TASS also reported that a locomotive depot was destroyed but according to initial information, there were no casualties.

Melitopol is some 120 km (74 miles) southeast of the Zaporizhzhia nuclear plant. Rafael Grossi, director general of the International Atomic Energy Agency, is expected to visit the plant later on Wednesday.


Maryam Zakir-Hussain29 March 2023 08:30


Zelensky invites Xi to visit Ukraine

Ukrainian President Volodymyr Zelensky has extended an invitation to Chinese President Xi Jinping to visit, the Associated Press reported on Wednesday.

“We are ready to see him here,” Zelensky told the news agency in an interview.

Xi has not talked to Zelensky since Russia‘s invasion of Ukraine in February last year but China published a 12-point plan for “a political resolution of the Ukraine crisis” last month.

Xi discussed the conflict with his “dear friend”, Russian President Vladimir Putin, while on a state visit to Moscow last week, although the talks did not show progress on how to end the war.

China’s proposal includes a call for a de-escalation and eventual ceasefire in Ukraine.

But the United States has been dismissive of the proposal, given that China has declined to condemn Russia over its invasion of Ukraine.

The United States says a ceasefire now would lock in Russian territorial gains and give Putin’s army more time to regroup.

Ukraine has welcomed China’s diplomatic involvement but Zelensky has said he will only consider peace settlements after Russian troops leave Ukrainian territory.

(Getty Images)

Maryam Zakir-Hussain29 March 2023 08:00


What is happening on the frontline?

Here is the latest from the battlefield:

* Russian forces are moving forward in the eastern Ukrainian city of Bakhmut despite fierce resistance and have almost taken full control of a metals plant there, the Russian-installed leader in the region said.

* Russian forces trying to encircle the town of Avdiivka in recent days have made only marginal gains despite heavy losses in armoured vehicles, including a tank regiment that has likely lost a large proportion of its tanks, Britain’s Ministry of Defence said in an intelligence update.

Maryam Zakir-Hussain29 March 2023 07:40


What are tactical nuclear weapons?

Tactical nuclear weapons are intended to destroy enemy troops and weapons on the battlefield.
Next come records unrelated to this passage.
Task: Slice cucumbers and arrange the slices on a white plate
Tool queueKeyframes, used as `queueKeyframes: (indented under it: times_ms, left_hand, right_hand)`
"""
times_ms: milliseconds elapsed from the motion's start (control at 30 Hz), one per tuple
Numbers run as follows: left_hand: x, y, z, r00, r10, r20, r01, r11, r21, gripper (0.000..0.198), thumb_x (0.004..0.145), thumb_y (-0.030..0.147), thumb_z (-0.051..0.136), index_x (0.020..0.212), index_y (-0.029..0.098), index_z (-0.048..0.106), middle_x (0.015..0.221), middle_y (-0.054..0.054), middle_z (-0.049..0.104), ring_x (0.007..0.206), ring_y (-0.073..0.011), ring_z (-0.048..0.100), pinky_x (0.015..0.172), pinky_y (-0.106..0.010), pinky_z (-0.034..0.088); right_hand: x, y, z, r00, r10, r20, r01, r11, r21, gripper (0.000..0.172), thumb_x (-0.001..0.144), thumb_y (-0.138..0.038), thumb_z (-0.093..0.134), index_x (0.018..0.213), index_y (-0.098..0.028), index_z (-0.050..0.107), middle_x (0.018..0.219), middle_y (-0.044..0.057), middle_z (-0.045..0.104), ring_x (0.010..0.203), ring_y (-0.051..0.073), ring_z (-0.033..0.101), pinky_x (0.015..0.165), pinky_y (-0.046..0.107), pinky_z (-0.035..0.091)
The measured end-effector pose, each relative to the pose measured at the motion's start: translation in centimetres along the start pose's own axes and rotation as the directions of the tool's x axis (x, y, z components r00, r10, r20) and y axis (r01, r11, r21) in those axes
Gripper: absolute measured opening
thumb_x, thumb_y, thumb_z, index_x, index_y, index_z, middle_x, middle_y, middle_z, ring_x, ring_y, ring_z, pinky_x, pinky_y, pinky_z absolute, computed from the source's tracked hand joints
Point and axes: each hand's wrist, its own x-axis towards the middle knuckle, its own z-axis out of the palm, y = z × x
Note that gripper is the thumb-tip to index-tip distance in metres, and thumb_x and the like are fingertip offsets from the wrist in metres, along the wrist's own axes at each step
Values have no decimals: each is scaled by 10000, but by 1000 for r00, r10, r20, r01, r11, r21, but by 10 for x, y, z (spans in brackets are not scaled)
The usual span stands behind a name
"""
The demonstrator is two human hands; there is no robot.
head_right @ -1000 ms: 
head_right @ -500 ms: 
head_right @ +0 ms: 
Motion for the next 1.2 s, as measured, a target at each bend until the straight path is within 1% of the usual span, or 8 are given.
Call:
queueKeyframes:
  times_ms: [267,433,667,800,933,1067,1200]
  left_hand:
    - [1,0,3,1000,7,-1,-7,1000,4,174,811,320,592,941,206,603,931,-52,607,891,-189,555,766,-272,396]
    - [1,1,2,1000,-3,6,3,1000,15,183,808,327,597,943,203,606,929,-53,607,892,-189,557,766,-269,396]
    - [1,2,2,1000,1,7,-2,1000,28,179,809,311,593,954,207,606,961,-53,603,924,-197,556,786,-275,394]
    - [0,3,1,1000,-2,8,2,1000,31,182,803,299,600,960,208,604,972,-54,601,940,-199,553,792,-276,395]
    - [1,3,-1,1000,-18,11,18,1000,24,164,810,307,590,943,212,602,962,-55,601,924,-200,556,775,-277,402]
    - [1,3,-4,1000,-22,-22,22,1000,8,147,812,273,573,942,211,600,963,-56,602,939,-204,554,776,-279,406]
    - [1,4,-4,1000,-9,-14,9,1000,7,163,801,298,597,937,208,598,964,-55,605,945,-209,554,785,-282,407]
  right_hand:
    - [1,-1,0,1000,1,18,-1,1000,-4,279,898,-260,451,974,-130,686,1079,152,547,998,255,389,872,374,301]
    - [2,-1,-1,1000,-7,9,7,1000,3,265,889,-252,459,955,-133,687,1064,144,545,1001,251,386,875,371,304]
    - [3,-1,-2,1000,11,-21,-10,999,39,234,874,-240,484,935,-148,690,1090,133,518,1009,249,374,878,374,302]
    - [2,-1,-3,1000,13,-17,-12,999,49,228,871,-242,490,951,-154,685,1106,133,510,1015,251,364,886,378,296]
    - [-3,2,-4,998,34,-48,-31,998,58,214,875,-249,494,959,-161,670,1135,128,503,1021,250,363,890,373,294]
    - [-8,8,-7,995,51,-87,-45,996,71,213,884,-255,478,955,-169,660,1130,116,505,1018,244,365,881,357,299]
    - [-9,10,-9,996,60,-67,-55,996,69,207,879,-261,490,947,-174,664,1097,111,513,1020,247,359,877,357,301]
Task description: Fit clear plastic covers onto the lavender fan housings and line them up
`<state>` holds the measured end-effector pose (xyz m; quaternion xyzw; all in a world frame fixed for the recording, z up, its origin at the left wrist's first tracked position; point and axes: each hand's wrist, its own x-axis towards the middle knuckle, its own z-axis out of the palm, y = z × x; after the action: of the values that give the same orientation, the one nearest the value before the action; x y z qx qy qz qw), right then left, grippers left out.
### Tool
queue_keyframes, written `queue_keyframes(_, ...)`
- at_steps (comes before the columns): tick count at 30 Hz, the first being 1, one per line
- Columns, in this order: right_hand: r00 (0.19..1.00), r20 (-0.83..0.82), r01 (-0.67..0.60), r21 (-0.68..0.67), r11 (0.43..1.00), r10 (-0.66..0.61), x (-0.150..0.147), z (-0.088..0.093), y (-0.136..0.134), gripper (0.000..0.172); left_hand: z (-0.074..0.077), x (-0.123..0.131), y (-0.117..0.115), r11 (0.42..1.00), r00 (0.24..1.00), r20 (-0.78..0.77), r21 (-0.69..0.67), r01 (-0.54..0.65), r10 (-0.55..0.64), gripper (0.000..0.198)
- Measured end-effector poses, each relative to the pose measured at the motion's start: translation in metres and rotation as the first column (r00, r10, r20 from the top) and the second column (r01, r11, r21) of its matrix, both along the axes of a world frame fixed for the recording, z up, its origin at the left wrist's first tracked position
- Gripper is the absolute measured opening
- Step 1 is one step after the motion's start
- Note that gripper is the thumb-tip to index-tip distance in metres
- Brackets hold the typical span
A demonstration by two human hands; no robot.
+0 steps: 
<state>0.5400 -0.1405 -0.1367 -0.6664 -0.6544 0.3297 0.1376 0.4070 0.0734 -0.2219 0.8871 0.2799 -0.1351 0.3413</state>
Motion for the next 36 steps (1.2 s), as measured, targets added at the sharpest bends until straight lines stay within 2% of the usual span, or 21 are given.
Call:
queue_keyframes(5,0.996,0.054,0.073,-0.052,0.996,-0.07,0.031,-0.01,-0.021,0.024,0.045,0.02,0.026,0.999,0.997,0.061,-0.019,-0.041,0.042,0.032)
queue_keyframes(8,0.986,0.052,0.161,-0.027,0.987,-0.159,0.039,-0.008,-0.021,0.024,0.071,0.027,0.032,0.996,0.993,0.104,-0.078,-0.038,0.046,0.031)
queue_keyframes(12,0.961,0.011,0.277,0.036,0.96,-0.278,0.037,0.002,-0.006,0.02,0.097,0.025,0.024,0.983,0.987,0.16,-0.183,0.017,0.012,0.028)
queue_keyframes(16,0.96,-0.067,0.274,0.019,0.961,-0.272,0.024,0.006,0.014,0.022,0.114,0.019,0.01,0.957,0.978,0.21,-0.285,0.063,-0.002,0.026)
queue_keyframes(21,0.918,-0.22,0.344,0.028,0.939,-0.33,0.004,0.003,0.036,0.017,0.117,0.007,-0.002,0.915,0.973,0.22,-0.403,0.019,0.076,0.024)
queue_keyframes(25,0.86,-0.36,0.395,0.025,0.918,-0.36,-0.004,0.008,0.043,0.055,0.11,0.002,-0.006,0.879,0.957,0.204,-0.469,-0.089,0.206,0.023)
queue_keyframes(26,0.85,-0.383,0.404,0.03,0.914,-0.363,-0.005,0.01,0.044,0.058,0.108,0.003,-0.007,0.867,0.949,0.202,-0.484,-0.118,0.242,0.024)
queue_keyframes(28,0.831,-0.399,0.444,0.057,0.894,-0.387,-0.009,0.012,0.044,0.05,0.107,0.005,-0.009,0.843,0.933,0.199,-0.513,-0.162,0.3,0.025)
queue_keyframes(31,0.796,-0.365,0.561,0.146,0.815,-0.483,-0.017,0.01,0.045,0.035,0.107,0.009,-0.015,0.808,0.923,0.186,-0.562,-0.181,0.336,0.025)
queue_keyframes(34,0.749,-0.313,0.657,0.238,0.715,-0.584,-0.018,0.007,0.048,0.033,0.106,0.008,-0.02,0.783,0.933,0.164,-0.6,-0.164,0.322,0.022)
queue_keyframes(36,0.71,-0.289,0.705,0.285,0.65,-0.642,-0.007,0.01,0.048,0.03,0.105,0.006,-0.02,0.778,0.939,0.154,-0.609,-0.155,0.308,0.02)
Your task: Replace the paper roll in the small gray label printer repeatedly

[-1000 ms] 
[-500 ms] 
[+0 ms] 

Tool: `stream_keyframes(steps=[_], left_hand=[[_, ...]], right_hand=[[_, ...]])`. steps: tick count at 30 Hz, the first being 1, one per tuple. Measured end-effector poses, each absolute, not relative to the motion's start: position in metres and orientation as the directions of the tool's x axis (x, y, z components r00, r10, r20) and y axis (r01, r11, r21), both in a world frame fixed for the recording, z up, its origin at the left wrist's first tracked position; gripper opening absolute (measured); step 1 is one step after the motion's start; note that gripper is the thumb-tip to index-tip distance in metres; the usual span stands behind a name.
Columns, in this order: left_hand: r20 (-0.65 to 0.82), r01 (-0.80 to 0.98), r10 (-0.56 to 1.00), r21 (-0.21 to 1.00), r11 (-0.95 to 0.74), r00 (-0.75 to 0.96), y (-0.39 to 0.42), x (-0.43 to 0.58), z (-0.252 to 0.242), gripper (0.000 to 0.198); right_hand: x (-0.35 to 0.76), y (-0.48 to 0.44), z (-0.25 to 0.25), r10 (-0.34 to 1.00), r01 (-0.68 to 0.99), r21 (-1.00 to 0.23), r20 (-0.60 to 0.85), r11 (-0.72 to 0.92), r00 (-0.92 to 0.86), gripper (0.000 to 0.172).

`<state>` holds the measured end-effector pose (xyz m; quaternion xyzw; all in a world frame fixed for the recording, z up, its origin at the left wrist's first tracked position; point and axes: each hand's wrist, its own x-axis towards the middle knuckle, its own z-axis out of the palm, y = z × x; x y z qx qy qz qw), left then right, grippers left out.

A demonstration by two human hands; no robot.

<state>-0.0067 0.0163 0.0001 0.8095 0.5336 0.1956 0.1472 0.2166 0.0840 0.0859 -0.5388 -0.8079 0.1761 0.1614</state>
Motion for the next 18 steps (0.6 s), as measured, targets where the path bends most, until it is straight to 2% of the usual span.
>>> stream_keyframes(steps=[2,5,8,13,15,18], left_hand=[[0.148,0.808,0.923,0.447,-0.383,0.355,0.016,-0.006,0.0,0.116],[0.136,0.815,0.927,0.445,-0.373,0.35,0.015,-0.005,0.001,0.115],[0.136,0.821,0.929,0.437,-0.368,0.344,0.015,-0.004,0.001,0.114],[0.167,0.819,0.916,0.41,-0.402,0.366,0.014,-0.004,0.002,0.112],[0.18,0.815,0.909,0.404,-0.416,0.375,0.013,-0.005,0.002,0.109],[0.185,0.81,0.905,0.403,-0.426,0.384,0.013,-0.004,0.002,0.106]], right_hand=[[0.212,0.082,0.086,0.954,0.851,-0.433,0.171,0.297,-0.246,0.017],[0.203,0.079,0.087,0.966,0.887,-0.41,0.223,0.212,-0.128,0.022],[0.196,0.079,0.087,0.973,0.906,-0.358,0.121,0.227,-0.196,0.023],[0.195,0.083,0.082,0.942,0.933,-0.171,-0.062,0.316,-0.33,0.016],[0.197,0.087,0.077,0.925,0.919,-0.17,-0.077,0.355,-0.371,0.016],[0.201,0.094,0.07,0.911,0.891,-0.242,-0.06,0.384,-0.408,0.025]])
They have a relatively short range and a much lower yield than nuclear warheads fitted to long-range strategic missiles that are capable of obliterating whole cities.

Unlike the strategic weapons, which have been subject to arms control agreements between Moscow and Washington, the tactical weapons never have been limited by any such pacts, and Russia hasn’t released any numbers in its arsenal or other specifics related to them.

(Russian Defense Ministry Press Service)

The U.S. government believes Russia has about 2,000 tactical nuclear weapons, which include bombs that can be carried by aircraft, warheads for short-range missiles and artillery rounds.

While strategic nuclear weapons are fitted to land- or submarine-based intercontinental ballistic missiles that are constantly ready for launch, tactical nuclear weapons are stored at a few tightly guarded storage facilities in Russia, and it takes time to deliver them to combat units.

Some Russian hawks long have urged the Kremlin to send a warning to the West by moving some tactical nuclear weapons closer to the aircraft and missiles intended to deliver them.